When artists did choose to show human work as it is, they were seen as transforming work into a heroic activity. The way in which the material world is transformed by human effort and skill against the odds has become the target for more than a few sneers at the hands of critics and historians who have never heaved a hundredweight bag of cement, joined a gang unloading in a matter of minutes 10,000 burning hot bricks brought to a site direct from the ovens or pick-axed a trench through stony ground for a hundred yards, ironed three dozen shirts an hour or dragged heavy bins of wool as Ferdinand Gueldry painted in 1913 (you can see it on the exhibition website).

None of this is heroism in the sense of something out of the ordinary. It is just now not only socially invisible as in the days of the Impressionists. In far less than the time of a generation, Western Europe has been largely denuded of those places where women and men like those featured in the Caen exhibition were gathered, often in their thousands, to engage in digging, making, doing, controlling with their muscles and their minds the transformation of something material into something that could become merchandise.

There is a fragment of film from 1980 in the BBC archives available here. You can laugh at the absurd sexism of the men interviewed on the theme of Can a man iron a shirt? More important for this current theme, is a casual remark by two retired workers, Mary-Rose and Lizzy, who had been employed all their working lives from the age of 14 in the factories that made Derry the twentieth century champion of mens shirt-making. Then, it was the women who were in the factories and the men who were at home, unemployed and lazing.

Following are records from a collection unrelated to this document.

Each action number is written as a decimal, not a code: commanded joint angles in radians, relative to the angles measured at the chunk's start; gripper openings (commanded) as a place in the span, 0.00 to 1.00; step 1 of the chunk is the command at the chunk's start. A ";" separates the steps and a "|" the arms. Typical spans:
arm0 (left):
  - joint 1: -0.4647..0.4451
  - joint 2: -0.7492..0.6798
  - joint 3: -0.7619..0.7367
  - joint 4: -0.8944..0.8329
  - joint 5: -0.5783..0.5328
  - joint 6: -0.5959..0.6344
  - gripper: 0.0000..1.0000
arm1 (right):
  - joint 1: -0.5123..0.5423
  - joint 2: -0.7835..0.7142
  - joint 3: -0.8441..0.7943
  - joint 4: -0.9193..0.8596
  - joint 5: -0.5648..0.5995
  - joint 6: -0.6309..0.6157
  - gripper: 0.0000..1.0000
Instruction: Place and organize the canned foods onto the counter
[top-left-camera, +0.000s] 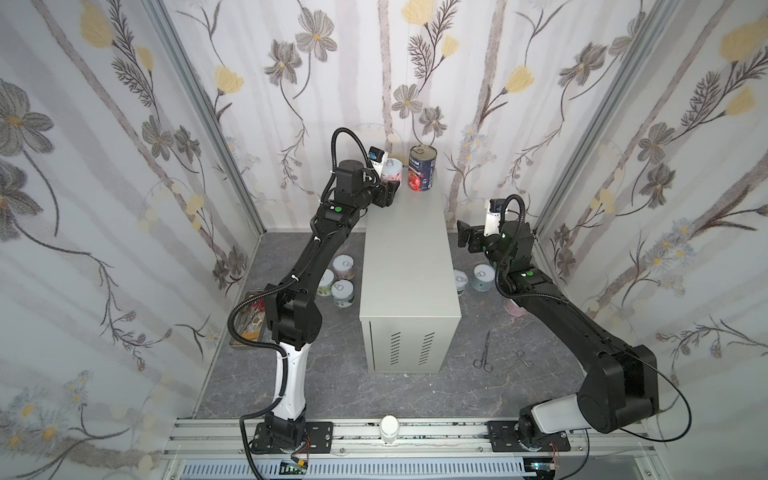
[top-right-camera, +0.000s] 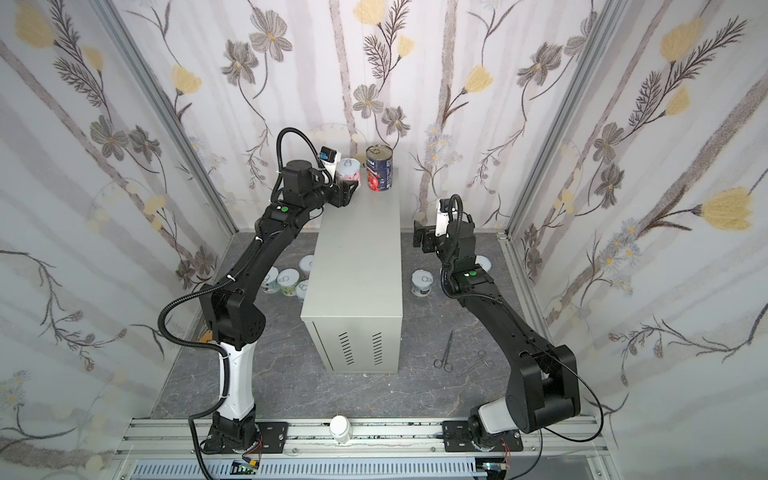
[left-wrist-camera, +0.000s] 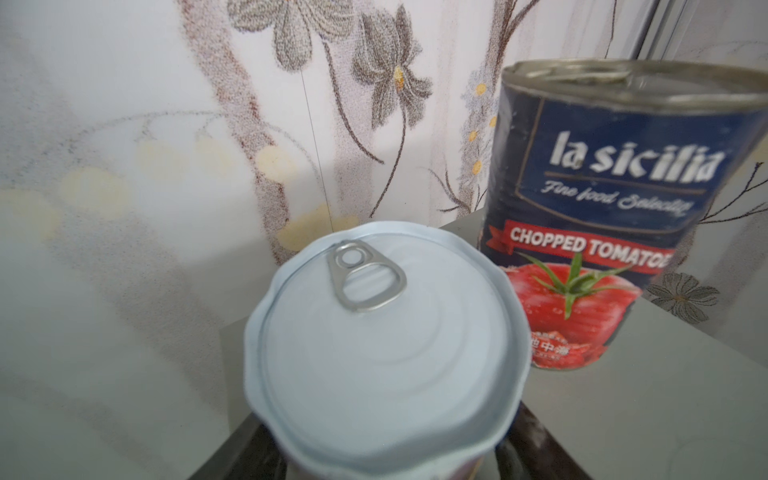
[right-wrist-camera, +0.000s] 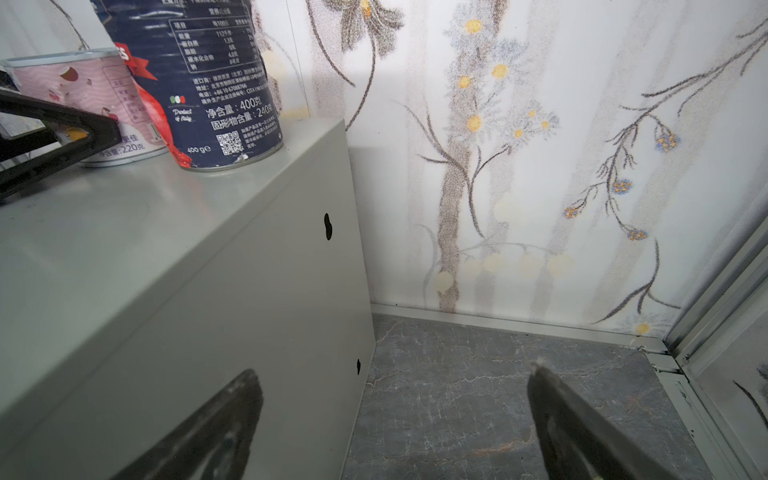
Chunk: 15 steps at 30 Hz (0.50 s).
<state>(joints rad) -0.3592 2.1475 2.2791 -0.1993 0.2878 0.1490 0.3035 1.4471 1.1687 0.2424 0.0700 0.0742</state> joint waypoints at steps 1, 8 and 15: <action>-0.004 -0.005 -0.004 -0.042 0.047 -0.005 0.71 | -0.001 0.006 0.005 0.024 0.013 -0.007 1.00; -0.008 -0.002 -0.004 -0.037 0.046 -0.009 0.71 | -0.003 0.009 0.006 0.024 0.011 -0.007 1.00; -0.011 0.005 -0.003 -0.026 0.060 -0.026 0.72 | -0.007 0.010 0.006 0.019 0.013 -0.011 1.00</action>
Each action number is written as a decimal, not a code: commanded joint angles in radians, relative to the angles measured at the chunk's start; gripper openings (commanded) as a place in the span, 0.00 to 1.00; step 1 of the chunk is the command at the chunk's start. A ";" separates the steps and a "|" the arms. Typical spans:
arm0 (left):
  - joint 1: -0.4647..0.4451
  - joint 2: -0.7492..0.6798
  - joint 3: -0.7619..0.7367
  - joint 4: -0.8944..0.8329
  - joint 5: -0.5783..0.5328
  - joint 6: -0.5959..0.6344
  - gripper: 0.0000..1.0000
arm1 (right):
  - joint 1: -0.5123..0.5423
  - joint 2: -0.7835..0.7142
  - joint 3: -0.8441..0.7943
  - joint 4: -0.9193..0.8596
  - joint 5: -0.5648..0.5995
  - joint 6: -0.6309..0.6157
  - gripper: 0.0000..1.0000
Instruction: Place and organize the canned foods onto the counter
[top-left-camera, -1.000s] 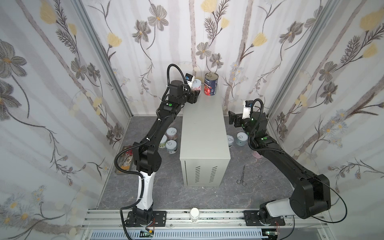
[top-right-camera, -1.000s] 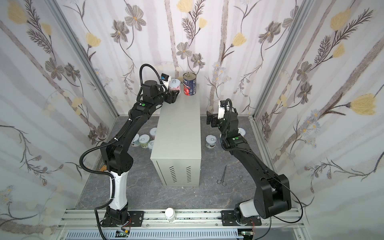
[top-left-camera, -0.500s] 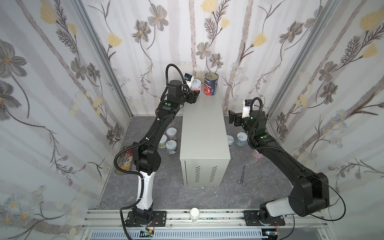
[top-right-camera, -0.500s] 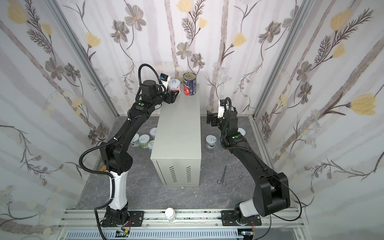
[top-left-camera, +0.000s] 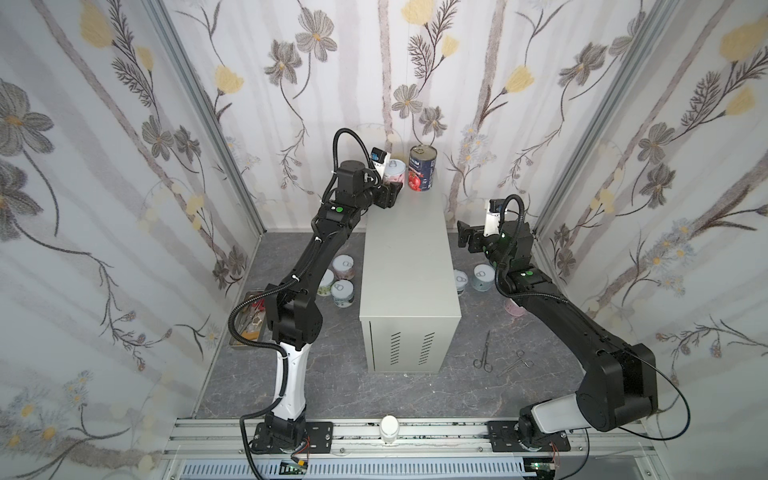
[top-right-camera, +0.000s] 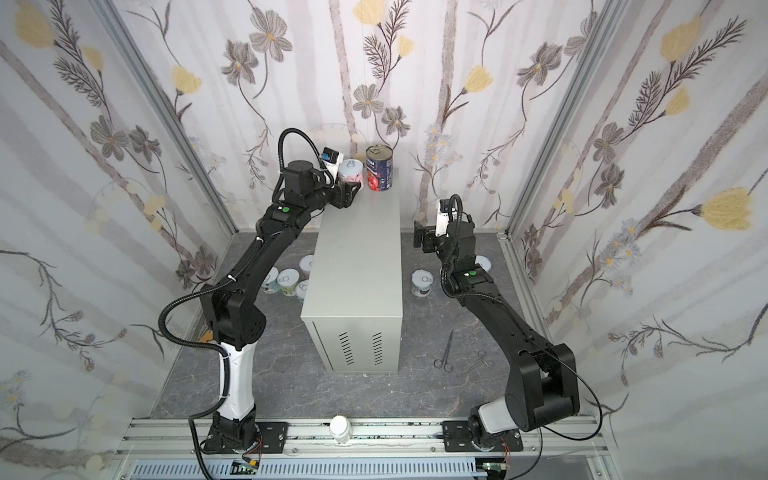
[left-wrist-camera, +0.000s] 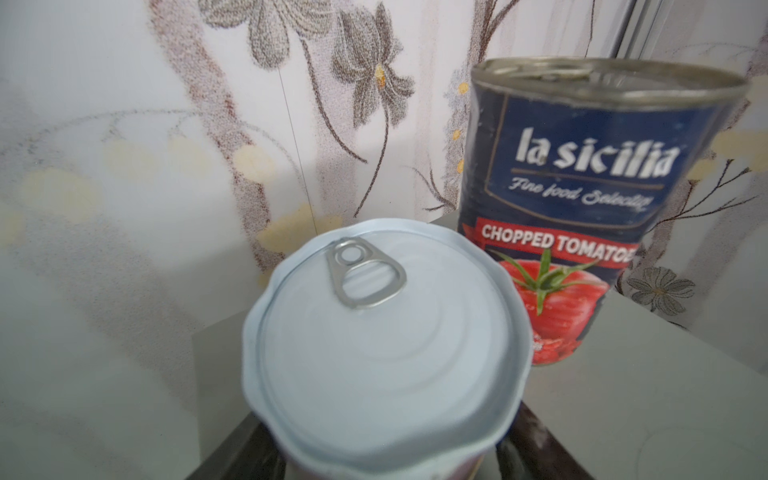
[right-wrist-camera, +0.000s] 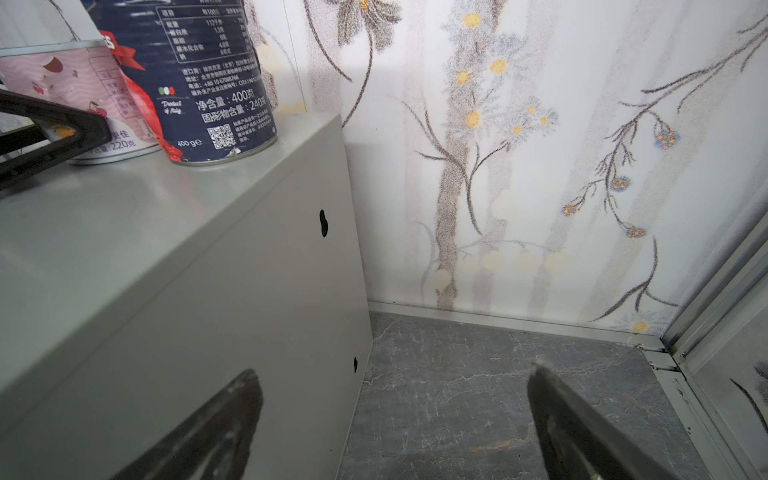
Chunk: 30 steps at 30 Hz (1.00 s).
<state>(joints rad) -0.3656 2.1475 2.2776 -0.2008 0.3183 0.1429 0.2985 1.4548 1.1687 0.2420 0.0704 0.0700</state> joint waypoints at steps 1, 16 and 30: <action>-0.004 0.005 -0.003 -0.020 0.034 -0.025 0.72 | -0.002 0.004 0.006 0.018 0.012 -0.008 1.00; -0.010 0.000 -0.013 -0.005 0.044 -0.040 0.76 | -0.006 0.006 0.013 0.008 -0.001 -0.009 1.00; -0.012 -0.022 -0.012 -0.029 0.014 -0.035 0.85 | -0.007 -0.004 0.002 -0.003 -0.007 -0.007 1.00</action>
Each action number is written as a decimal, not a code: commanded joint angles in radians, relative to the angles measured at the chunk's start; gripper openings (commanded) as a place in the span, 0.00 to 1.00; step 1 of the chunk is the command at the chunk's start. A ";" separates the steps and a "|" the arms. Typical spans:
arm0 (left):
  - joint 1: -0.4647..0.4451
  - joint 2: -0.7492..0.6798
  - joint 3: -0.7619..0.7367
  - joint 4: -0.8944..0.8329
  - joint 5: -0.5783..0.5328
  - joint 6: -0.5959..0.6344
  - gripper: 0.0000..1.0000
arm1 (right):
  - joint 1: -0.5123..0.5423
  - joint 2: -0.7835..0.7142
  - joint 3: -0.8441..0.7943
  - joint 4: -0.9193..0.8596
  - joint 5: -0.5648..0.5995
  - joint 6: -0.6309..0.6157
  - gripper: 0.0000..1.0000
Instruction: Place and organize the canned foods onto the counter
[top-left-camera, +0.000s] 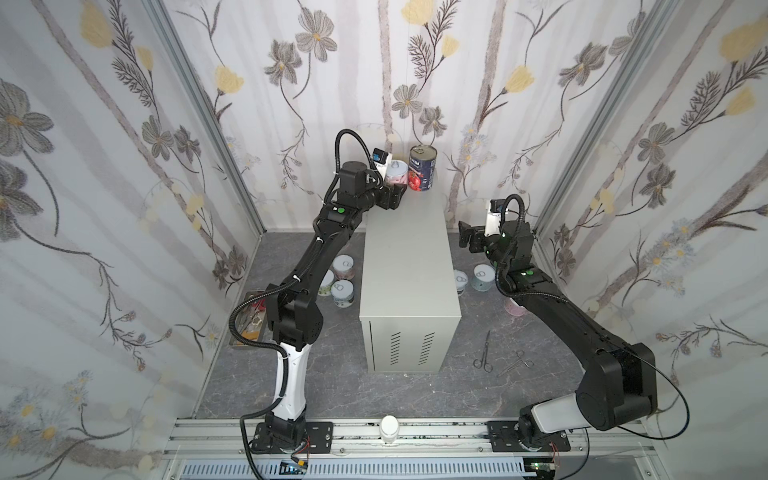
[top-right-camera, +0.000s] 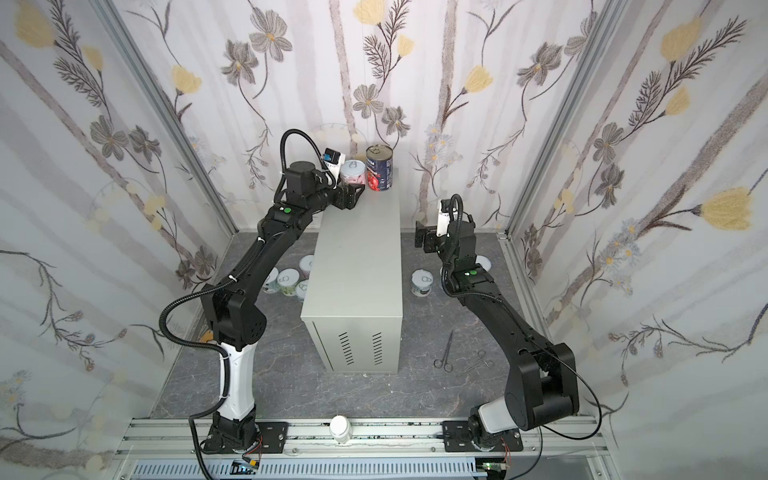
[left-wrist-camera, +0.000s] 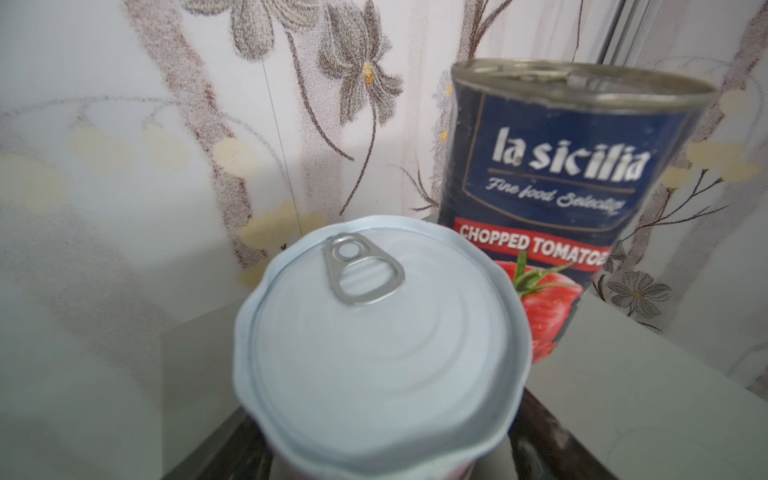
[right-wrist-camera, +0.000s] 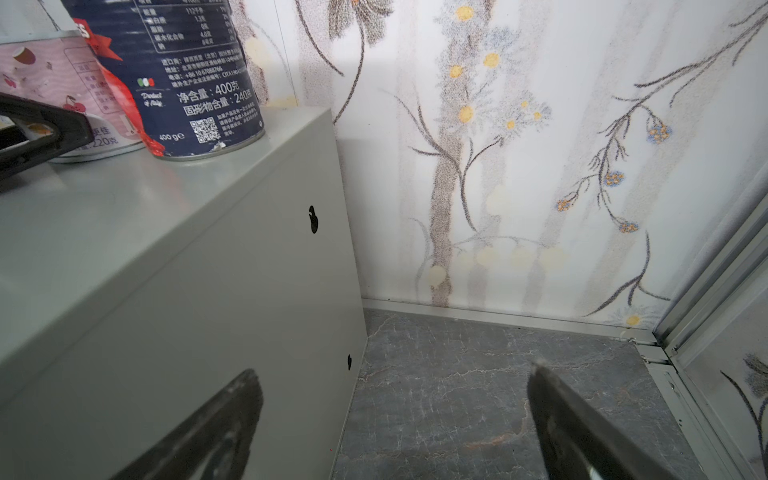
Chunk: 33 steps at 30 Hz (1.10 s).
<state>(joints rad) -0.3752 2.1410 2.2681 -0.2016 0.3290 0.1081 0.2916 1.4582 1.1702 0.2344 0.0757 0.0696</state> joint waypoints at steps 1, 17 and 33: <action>-0.002 -0.021 -0.001 -0.040 -0.002 0.009 0.86 | 0.000 -0.008 0.000 0.001 -0.017 -0.007 1.00; -0.002 -0.230 -0.175 -0.095 -0.151 0.056 1.00 | -0.010 -0.131 -0.135 -0.081 -0.004 0.111 1.00; 0.030 -0.503 -0.414 -0.034 -0.258 0.025 1.00 | -0.022 -0.192 -0.330 -0.309 -0.080 0.408 1.00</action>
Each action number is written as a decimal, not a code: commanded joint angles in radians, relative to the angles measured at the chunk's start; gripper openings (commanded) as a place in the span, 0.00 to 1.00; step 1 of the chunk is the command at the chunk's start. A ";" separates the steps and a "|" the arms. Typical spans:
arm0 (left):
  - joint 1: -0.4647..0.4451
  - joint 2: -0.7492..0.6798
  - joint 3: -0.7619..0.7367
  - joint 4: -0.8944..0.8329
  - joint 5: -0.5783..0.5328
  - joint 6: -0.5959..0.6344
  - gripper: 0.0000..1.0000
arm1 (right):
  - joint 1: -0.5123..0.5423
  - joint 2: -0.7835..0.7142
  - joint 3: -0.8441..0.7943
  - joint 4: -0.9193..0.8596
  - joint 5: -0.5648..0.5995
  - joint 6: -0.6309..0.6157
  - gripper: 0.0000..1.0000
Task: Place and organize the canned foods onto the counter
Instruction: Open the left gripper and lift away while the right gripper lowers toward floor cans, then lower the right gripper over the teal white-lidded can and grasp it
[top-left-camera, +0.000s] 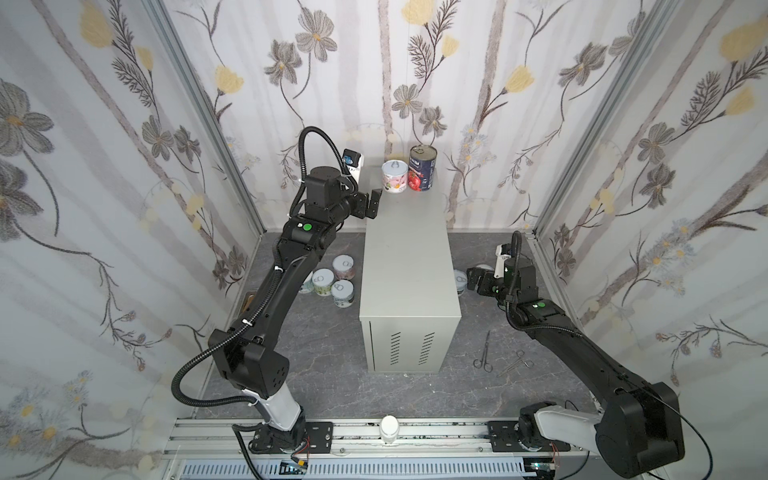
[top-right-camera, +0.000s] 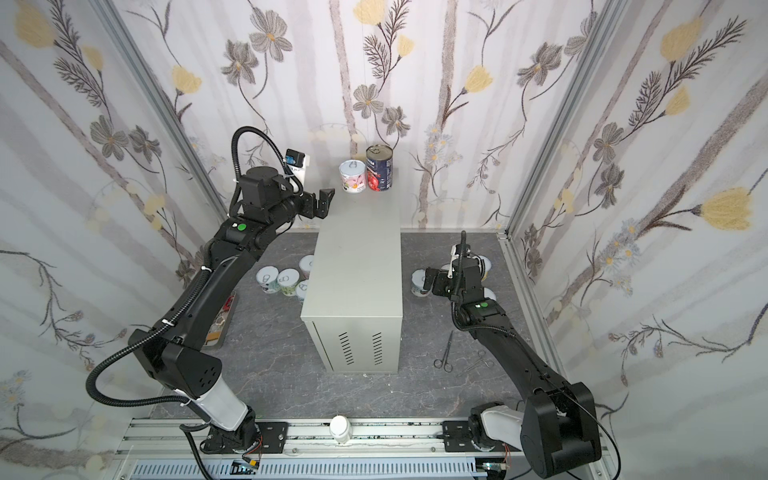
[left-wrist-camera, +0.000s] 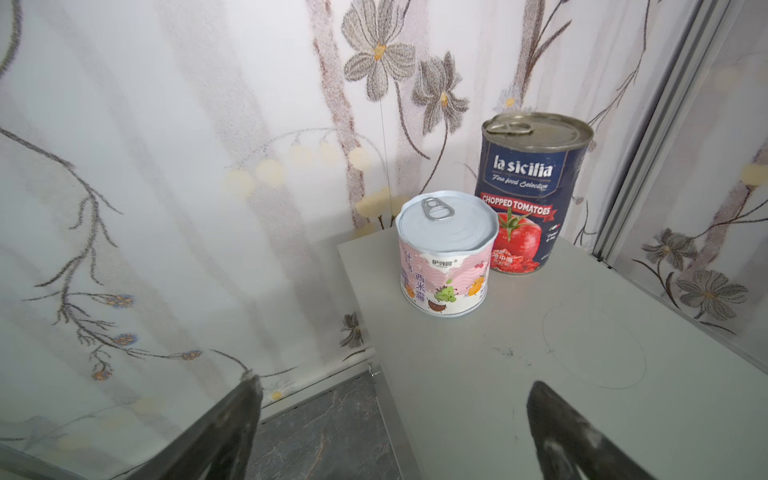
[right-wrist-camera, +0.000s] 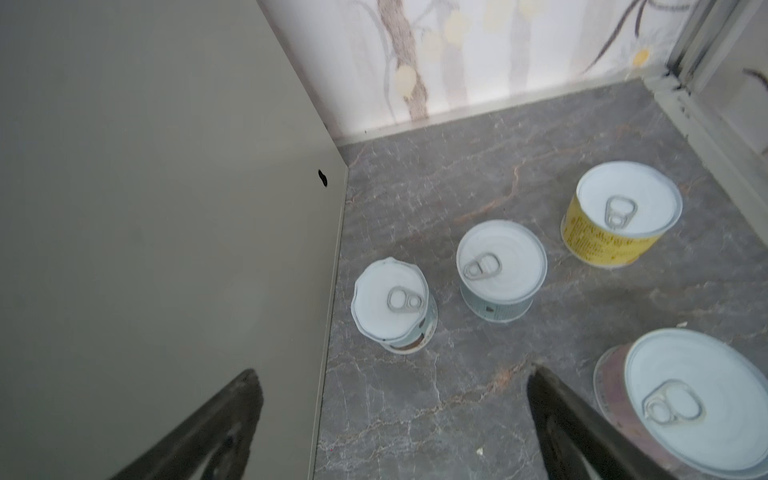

We all worked together and there were about 500 in the one room, so we had a very nice time. It was very hard work and we worked two nights until 10 OClock. We had all of the housework to do, all of the cooking and the cleaning. I never seen any of them (the men) doing it yet.

It is a pity that the BBC archives were not in a position to add in some film of the workshop itself. Such filmed records are not that common and in the countries where the industrial revolution started the experience of that kind of collective work is getting rarer.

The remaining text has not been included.